WORK REQUEST
Show every line below where "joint" appears.

STORED DATA

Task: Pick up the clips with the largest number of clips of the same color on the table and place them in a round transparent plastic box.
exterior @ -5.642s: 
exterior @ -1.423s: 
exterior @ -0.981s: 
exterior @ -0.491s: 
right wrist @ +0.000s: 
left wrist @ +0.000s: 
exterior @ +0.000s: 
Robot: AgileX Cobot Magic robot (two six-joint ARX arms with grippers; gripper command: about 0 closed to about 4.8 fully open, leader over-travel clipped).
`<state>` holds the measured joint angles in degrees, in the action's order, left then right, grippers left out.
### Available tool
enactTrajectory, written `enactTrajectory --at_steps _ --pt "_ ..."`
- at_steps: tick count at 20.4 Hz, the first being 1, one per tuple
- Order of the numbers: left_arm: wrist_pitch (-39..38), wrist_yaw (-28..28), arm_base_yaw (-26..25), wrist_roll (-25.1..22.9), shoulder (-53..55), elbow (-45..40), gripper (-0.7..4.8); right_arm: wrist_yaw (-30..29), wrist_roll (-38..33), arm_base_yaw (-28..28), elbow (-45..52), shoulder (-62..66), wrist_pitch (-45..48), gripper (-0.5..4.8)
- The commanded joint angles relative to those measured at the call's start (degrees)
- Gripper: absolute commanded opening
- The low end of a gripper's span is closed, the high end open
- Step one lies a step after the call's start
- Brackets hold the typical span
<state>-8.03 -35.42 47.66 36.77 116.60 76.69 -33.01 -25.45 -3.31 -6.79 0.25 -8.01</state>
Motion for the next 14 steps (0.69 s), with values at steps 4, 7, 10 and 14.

REPLY
Robot: AgileX Cobot Magic robot (two six-joint ARX arms with grippers; gripper command: about 0 closed to about 4.8 fully open, leader over-travel clipped).
`<state>` holds the measured joint angles in degrees, in the action's order, left then right, grippers left out.
- The commanded joint angles relative to those measured at the call's start (degrees)

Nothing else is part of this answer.